How to Keep Your Spacer Clean
Follow the instructions which the spacer manufacturer provides on the package insert. Here are some general guidelines which most manufacturers recommend.
- Remove the inhaler from the spacer.
- Take the spacer apart.
- Rinse the spacer in warm water. Move any movable parts while you are rinsing the spacer.
- Place the spacer on paper towel or rack.
- Allow the spacer to air dry.
- When it is completely dry, put the spacer back together.
Safe Use of Spacers
Here are some tips which will help you to safely obtain maximum benefits from your spacer.
- Follow the manufacturer’s recommendations for using and caring for the spacer. Keep the product insert in an easily accessible location in case you need to refer to it in the future.
- Ask your health care provider to show you how to use your spacer correctly. Demonstrate how you use your spacer to your health care provider so that you can be sure you are using it correctly.
- Only use your spacer for the medications which your health care provider has instructed you to use it with.
- Spacers are used only with pressurized MDI medications, not powdered inhalant medications.
- Clean your spacer regularly.
- Do not share your spacer with others.
- Keep your spacer and asthma medications in a secure place, out of the reach of children.
- Store your spacer and medications at room temperature, away from heat sources.
- Maintain a current, easily accessible list of all of your medications.
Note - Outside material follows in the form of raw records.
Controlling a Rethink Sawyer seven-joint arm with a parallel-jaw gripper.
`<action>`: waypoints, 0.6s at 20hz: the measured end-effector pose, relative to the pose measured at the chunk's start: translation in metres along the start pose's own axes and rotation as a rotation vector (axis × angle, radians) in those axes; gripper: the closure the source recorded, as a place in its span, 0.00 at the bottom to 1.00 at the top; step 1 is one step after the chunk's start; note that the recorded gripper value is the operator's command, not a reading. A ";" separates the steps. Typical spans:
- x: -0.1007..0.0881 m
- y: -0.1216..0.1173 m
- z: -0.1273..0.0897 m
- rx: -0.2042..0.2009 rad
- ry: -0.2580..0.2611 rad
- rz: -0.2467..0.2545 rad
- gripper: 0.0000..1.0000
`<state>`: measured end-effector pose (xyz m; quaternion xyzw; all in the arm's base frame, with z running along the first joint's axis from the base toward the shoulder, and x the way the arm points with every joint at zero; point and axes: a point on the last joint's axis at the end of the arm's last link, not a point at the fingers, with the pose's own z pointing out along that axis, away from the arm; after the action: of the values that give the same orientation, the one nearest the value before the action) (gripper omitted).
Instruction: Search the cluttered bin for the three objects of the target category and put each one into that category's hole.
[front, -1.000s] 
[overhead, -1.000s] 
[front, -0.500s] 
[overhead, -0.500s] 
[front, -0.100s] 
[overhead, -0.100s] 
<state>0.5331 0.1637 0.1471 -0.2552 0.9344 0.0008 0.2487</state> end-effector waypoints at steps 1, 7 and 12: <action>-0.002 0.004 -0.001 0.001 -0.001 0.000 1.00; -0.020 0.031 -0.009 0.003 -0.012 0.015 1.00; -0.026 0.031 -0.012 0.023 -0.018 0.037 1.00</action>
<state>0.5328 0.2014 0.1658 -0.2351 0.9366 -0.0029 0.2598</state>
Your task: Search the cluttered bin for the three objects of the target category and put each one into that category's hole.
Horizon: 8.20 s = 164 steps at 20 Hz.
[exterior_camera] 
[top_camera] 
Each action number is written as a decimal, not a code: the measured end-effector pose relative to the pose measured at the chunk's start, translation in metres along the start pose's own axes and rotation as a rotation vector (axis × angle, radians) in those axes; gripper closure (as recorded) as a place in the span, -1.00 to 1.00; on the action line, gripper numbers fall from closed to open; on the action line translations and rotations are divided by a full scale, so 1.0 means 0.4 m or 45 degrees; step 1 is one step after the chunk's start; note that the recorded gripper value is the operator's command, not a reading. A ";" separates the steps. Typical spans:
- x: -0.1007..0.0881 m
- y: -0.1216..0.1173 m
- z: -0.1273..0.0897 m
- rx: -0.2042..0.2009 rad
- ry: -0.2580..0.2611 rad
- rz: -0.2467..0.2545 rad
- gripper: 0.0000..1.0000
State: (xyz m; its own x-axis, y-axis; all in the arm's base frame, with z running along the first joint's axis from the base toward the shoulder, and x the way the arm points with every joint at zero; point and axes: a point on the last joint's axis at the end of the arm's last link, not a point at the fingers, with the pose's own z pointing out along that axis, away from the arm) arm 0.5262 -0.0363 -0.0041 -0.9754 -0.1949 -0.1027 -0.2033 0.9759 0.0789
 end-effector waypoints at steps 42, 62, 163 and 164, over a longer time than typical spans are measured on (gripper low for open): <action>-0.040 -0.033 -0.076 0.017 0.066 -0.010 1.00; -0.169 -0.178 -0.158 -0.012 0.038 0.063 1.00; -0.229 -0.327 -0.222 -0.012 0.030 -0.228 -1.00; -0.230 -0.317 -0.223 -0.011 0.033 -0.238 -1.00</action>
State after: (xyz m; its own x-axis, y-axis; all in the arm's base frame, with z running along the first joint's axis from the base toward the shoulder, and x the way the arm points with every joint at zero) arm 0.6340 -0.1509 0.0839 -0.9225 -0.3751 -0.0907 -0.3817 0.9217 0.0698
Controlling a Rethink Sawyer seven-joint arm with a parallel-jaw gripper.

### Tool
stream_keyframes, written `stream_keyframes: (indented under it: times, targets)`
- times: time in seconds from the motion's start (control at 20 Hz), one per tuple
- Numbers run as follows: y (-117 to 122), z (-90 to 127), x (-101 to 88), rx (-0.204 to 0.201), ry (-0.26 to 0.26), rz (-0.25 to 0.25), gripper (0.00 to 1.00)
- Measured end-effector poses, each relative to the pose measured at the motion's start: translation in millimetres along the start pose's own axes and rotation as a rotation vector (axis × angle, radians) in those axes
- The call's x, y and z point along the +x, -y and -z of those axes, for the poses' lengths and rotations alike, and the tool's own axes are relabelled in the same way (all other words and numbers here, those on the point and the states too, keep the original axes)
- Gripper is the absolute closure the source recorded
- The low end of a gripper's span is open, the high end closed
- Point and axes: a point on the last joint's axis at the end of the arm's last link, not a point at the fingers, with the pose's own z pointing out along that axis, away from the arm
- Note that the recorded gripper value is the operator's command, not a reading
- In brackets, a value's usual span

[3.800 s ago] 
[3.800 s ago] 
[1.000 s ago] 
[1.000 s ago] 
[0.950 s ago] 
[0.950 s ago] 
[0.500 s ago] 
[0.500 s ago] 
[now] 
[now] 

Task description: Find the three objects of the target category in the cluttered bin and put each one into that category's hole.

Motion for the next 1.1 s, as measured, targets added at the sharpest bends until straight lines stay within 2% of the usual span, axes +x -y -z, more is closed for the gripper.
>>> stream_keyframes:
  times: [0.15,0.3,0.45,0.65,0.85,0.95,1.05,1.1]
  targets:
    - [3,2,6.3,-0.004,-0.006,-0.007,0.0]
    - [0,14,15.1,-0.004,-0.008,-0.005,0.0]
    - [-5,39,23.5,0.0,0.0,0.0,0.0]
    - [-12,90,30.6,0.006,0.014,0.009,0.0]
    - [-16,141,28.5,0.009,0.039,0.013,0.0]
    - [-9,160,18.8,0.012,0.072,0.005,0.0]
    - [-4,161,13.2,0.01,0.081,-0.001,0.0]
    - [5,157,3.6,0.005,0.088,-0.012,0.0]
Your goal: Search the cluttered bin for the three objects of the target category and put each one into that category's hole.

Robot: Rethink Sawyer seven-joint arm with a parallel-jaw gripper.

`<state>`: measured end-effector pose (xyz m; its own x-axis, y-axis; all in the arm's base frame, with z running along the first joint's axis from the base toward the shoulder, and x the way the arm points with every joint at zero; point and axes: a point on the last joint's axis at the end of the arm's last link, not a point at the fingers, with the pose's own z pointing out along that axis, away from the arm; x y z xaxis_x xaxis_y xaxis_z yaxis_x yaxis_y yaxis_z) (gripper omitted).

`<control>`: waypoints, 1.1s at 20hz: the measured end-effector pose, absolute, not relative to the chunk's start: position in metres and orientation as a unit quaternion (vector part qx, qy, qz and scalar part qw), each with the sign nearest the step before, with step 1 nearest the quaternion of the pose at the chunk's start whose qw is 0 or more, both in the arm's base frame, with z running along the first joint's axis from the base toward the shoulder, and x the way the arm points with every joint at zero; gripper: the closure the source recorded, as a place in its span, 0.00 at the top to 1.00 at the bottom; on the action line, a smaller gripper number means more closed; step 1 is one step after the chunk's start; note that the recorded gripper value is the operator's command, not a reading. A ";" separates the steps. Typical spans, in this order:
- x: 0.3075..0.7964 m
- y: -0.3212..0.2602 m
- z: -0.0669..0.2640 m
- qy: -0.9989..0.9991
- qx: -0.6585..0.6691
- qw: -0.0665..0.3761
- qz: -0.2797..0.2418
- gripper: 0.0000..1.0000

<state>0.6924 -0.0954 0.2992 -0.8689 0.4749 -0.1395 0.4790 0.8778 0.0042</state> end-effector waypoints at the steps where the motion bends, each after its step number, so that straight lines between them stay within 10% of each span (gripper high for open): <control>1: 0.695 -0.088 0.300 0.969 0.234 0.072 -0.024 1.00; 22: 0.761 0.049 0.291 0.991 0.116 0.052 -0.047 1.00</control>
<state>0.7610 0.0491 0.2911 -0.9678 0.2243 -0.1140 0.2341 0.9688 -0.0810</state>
Note which ones require the use of a spacer.
- Do not use a damaged spacer. Obtain a replacement from your pharmacist.
- Consult with your health care provider if you have questions about your spacer, medications, or if you have an increase in asthma symptoms.
Using a spacer for asthma medication is easy and can help to deliver your medications more efficiently. As a result you may experience less difficulty breathing and feel better overall.